Either you are a vessel of God’s glory or you are a human garbage can. Do you decide which you are? 2nd Timothy 2:21 states: “If anyone cleanses himself from these things, he will be a vessel for honor, sanctified, useful to the Master, prepared for every good work.”
Non-Calvinist, Laurence Vance, explains: “So as we have seen time and time again, it is the Calvinists themselves who often overthrow their own doctrines.” (The Other Side of Calvinism, p.348, emphasis mine)
Here is a perfect example:
Calvinist, Charles Spurgeon, states: “But it does not say anything about fitting men for destruction; they fitted themselves. They did that: God had nothing to do with it.” (Jacob and Esau, emphasis mine)
Spurgeon adds: “My soul revolts at the idea of a doctrine that lays the blood of man’s soul at God’s door. I cannot conceive how any human mind, at least any Christian mind, can hold any such blasphemy as that.” (Jacob and Esau, emphasis mine)
Calvinist, John MacArthur, comments: “The Greek verb rendered prepared is passive. God is not the subject doing the preparing. There is the very clear sense in this use of the passive voice to relive God of the responsibility and to put it fully on the shoulders of those who refuse to heed His Word and believe in His Son. They are prepared by their own rejection for a place (hell) prepared by God, not originally for them but ‘for the devil and his angels’ (Matt. 25:41).” (The MacArthur New Testament Commentary: Romans 9-16, p.40, emphasis mine)

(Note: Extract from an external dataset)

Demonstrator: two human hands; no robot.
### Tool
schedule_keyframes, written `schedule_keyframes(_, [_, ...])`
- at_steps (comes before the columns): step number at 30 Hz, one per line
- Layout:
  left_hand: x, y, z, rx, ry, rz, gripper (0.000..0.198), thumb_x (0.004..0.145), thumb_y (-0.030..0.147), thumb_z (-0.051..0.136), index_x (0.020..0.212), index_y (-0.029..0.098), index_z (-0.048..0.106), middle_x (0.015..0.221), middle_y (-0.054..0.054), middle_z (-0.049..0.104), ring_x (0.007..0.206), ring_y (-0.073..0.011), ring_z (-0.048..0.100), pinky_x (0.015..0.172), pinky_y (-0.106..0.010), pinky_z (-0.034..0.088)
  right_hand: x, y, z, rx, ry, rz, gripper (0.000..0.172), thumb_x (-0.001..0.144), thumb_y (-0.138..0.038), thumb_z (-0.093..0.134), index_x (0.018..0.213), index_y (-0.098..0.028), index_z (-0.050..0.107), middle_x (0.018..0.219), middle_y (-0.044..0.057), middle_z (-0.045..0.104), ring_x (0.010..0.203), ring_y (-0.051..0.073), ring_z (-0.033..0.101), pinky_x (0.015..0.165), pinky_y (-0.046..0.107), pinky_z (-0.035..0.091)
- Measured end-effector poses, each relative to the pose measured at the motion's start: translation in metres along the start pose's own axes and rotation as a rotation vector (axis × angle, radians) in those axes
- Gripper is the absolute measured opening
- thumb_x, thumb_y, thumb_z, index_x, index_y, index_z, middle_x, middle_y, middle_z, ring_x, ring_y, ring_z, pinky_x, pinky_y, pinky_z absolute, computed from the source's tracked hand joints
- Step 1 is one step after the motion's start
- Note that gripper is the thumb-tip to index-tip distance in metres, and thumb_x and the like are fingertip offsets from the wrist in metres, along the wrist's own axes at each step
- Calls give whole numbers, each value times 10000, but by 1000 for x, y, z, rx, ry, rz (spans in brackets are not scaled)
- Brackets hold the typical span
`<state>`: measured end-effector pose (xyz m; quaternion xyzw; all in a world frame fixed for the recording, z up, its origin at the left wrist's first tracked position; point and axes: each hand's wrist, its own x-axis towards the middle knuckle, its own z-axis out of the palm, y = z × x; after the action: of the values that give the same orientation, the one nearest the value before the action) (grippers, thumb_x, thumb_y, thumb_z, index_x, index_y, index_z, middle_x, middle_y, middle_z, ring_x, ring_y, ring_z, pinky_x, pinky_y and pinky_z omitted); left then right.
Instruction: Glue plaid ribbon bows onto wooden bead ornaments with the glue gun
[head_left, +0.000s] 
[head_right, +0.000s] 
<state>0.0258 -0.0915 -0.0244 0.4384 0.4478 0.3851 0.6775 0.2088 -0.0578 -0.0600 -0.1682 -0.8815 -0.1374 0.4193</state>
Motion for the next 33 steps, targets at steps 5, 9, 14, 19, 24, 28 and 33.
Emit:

Calvinist, R.C. Sproul, comments: “It sounds like God is actively making people sinners. But that is not required by the text. He does make vessels of wrath and vessels of honor from the same lump of clay. But if we look closely at the text we will see that the clay with which the potter works is ‘fallen’ clay. One batch of clay receives mercy in order to become vessels of honor. That mercy presupposes a clay that is already guilty. Likewise God must ‘endure’ the vessels of wrath that are fit for destruction because they are guilty vessels of wrath.” (Chosen By God, p. 153, emphasis mine)
Calvinist, R.C. Sproul, writes: “The distortion of double predestination looks like this: There is a symmetry that exists between election and reprobation. God WORKS in the same way and same manner with respect to the elect and to the reprobate. That is to say, from all eternity God decreed some to election and by divine initiative works faith in their hearts and brings them actively to salvation. By the same token, from all eternity God decrees some to sin and damnation (destinare ad peccatum) and actively intervenes to work sin in their lives, bringing them to damnation by divine initiative. In the case of the elect, regeneration is the monergistic work of God. In the case of the reprobate, sin and degeneration are the monergistic work of God. Stated another way, we can establish a parallelism of foreordination and predestination by means of a positive symmetry. We can call this a positive-positive view of predestination. This is, God positively and actively intervenes in the lives of the elect to bring them to salvation. In the same way God positively and actively intervenes in the life of the reprobate to bring him to sin. This distortion of positive-positive predestination clearly makes God the author of sin
who punishes a person for doing what God monergistically and irresistibly coerces man to do. Such a view is indeed a monstrous assault on the integrity of God. This is not the Reformed view of predestination, but a gross and inexcusable caricature of the doctrine. Such a view may be identified with what is often loosely described as hyper-Calvinism and involves a radical form of supralapsarianism. Such a view of predestination has been virtually universally and monolithically rejected by Reformed thinkers.” (Double Predestination, emphasis mine)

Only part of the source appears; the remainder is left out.